WHAT YOU WILL DO:
Write each line below back out exactly, omitting its pictures.

COLLECTED MATERIAL: Begin

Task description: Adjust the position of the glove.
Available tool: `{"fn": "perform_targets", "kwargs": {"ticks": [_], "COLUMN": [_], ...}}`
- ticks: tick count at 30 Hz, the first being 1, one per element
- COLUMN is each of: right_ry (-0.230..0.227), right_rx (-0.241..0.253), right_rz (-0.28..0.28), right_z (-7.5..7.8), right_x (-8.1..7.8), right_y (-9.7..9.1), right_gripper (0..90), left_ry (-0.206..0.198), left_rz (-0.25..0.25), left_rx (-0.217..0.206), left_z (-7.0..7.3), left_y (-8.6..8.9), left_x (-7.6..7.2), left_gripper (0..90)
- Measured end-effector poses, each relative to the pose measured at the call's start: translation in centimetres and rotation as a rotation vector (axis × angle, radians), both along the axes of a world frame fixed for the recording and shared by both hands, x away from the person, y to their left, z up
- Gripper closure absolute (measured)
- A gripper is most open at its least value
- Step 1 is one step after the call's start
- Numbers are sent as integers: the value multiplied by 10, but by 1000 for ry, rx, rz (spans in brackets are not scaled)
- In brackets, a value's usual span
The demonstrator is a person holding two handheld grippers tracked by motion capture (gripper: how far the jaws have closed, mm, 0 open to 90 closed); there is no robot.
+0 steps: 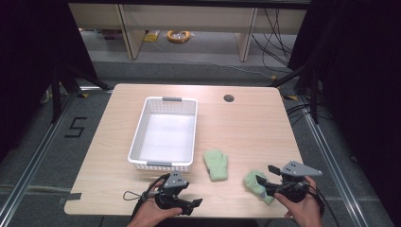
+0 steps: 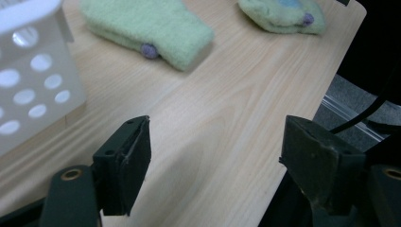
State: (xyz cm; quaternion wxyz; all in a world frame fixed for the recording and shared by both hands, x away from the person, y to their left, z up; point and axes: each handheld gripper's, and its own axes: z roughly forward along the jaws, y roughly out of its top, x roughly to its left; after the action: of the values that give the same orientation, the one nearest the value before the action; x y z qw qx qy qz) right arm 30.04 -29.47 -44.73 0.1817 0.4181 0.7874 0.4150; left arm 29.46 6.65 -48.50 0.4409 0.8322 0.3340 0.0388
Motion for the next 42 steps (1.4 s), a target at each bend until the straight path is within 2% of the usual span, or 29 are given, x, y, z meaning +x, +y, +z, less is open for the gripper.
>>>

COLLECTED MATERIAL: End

RESPONSE BELOW:
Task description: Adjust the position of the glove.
Available tool: `{"fn": "perform_targets", "kwargs": {"ticks": [_], "COLUMN": [_], ...}}`
- ticks: tick count at 30 Hz, the first being 1, one per element
- COLUMN is each of: right_ry (-0.230..0.227), right_rx (-0.241..0.253), right_rz (-0.28..0.28), right_z (-7.5..7.8), right_x (-8.1..7.8), right_y (-9.7..9.1), right_gripper (0..90), left_ry (-0.206..0.198), left_rz (-0.25..0.25), left_rx (-0.217..0.206), left_z (-7.0..7.3), left_y (-8.6..8.9), left_x (-7.6..7.2), left_gripper (0..90)
- Measured end-effector poses, each relative to the pose measured at the call's start: translation in centimetres and rotation as a rotation vector (axis × angle, radians), both along the axes of a world frame fixed for the recording and shared by both hands, x away from the person, y to their left, z up
- Gripper closure absolute (measured)
- A gripper is most open at its least value
- Step 1 is one step after the call's start
- Numbers are sent as integers: the value multiplied by 10, but by 1000 for ry, rx, rz (spans in brackets are not scaled)
- In brackets, a value's usual span
The demonstrator is a person holding two handheld grippers tracked by motion capture (gripper: how far the jaws have closed, mm, 0 open to 90 closed); there is no robot.
+0 steps: 
+0 steps: 
State: (xyz cm; quaternion wxyz; all in a world frame fixed for the recording and shared by both hands, x away from the person, y to their left, z up; point and axes: each handheld gripper's, and its own axes: z roughly forward along the jaws, y roughly out of its top, x roughly to its left; after the action: of the values that give the same orientation, the one nearest the value before the action; x y z qw qx qy qz) right arm 30.04 -29.47 -44.73 0.1817 0.4181 0.7874 0.4150; left arm 29.46 6.65 -48.50 0.4409 0.8322 0.3340 0.0388
Motion for the next 42 steps (1.4 s), a target at each bend until the straight path is within 2% of the usual span, or 29 are given, x, y, z meaning +x, +y, +z, less is open for the gripper.
>>>

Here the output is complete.